Greek American jazz trombonist (1903–1961)

Ellis Stratakos (December 1, 1903 – January 25, 1961) was a Greek American band leader, trombonist, violinist, and drummer. He performed jazz music on the Gulf Coast and became known as a Gulf Coast jazz musician. He was associated with multiple bands as a leader, namely the Gulf Coast Jazzers, Pine Hills Orchestra, Buena Vista Orchestra, and Hotel Jung Orchestra. One of the earliest bands he was associated with was the Dixieland Roamers, where he played trombone. He also participated in several professional recordings of jazz music in the 1920s for Okeh Records, performing with the trombone for Johnny De Droit, Oliver Naylor, and Tony Parenti.

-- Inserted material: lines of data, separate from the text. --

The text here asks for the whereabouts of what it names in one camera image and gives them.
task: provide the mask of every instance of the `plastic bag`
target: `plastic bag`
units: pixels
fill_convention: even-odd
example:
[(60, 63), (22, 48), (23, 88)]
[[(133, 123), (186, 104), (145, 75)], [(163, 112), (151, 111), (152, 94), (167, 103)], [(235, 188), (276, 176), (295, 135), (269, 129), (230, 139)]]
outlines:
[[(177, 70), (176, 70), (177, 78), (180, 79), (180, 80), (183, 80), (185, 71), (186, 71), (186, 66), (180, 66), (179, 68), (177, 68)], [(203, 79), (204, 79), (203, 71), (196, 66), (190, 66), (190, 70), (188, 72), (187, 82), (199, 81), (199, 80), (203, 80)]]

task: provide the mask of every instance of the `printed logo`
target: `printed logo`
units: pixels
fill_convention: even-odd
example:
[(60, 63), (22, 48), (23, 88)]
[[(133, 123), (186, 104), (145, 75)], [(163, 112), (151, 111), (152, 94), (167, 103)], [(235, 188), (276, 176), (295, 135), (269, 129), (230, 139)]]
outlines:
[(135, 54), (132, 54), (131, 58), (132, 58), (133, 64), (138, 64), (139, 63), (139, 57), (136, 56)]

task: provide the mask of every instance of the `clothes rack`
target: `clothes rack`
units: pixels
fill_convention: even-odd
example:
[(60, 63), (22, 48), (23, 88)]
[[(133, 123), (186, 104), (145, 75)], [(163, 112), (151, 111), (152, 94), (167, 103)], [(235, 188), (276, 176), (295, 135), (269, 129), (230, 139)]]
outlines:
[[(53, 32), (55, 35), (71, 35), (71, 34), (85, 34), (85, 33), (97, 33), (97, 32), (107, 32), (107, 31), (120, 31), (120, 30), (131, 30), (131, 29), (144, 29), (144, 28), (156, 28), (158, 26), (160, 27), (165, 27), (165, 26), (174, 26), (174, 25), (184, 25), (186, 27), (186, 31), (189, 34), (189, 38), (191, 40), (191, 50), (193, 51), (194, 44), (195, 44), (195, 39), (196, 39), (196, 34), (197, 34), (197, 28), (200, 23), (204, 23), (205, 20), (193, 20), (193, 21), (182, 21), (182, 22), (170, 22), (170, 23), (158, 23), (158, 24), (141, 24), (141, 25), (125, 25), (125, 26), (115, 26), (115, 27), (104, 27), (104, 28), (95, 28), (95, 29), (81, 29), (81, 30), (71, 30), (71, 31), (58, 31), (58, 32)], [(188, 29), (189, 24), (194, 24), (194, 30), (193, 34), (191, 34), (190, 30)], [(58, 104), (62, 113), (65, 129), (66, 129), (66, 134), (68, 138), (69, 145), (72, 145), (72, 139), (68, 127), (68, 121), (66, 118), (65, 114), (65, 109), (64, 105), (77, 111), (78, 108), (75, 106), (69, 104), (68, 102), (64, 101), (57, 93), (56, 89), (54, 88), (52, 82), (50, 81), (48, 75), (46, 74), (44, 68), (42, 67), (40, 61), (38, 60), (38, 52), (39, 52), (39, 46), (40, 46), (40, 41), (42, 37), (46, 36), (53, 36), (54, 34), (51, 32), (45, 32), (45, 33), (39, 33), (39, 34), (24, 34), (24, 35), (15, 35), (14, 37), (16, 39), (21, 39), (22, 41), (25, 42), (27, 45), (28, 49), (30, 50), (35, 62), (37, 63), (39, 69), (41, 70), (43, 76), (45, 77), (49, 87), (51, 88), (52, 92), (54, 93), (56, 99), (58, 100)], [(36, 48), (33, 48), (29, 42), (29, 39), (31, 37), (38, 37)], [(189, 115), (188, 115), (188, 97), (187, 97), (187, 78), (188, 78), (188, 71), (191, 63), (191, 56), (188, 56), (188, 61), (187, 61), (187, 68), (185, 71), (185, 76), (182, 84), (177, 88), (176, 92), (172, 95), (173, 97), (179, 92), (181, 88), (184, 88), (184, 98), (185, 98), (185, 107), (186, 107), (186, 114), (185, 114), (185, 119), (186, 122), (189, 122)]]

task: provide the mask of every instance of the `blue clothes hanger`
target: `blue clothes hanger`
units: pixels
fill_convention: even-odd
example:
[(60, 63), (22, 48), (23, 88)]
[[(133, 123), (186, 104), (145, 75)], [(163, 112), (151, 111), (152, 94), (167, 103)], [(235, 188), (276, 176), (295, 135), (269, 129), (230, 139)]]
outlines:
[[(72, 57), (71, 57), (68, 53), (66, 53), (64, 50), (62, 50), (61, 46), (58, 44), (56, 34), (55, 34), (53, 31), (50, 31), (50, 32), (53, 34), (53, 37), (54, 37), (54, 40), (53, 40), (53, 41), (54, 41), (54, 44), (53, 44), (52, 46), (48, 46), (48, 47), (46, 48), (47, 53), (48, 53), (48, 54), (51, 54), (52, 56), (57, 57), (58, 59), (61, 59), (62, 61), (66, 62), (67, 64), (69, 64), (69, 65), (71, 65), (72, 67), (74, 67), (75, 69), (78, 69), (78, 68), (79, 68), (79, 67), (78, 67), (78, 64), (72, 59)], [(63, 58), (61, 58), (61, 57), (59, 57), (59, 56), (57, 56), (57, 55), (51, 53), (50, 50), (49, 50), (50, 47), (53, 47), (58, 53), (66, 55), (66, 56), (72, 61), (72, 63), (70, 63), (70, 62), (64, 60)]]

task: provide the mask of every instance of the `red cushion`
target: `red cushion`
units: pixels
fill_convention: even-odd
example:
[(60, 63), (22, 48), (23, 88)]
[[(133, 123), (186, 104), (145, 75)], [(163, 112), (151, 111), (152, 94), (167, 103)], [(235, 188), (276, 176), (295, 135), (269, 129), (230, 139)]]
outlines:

Ellis was born in New Orleans, Louisiana, to Louis Stratakos and Mary Louise Sophia Gruner. His father, Louis, was from Sparta, Greece. From an early age, Ellis showed an interest in jazz music. Growing up in Storyville, he was exposed to the new emerging music performed by black musicians. By the early 1920s, he briefly played drums in several bands, then switched to trombone before traveling to New York to perform with Johnny De Droit at the Balconades Ballroom. He eventually returned to Biloxi, Miss, by 1925, where he created a musical presence for himself performing with his different bands in the local region until 1928, despite their frequent national tours. By 1929, his band was performing at the Jung Hotel in New Orleans, a venue they booked for one year. Ellis also traveled to Memphis, Tennessee, in the early 1930s, frequently performing at the Memphis Silver Slipper.

Upon his death, his wife donated his belongings to the New Orleans Jazz Museum in 1961, including his trombone and mute. Ellis was honored by the Grand Lodge of the Mississippi Odd Fellows as Grand Patriarch. He was the secretary of the American Federation of Musicians Local 174 at the time of his death. He was buried at Greenwood Cemetery, in the city of New Orleans, Louisiana, where he was born, grew up, and thrived as a jazz musician.

==Early life (1919-1925)==
Ellis George Stratakos was born in New Orleans, Louisiana, on December 1, 1903, to candy shop owner Louis Stratakos and Mary Louise Sophia Gruner. His father, Louis, was from Sparta, Greece, and his mother's parents were both from Germany. From a young age, Ellis frequented Storyville's red-light district, attending a bar owned by John Peg Anstedt, where young musicians made it their headquarters while roaming Storyville listening to outstanding black musicians. Lulu White's tavern was also active during this period. The young man was attracted to the underground rebellious music known as jazz from an early age. Storyville was popular and bustling with jazz musicians until it was shut down on Nov. 12, 1917, but continued to flourish illegally. He eventually attended the Jesuit College in New Orleans.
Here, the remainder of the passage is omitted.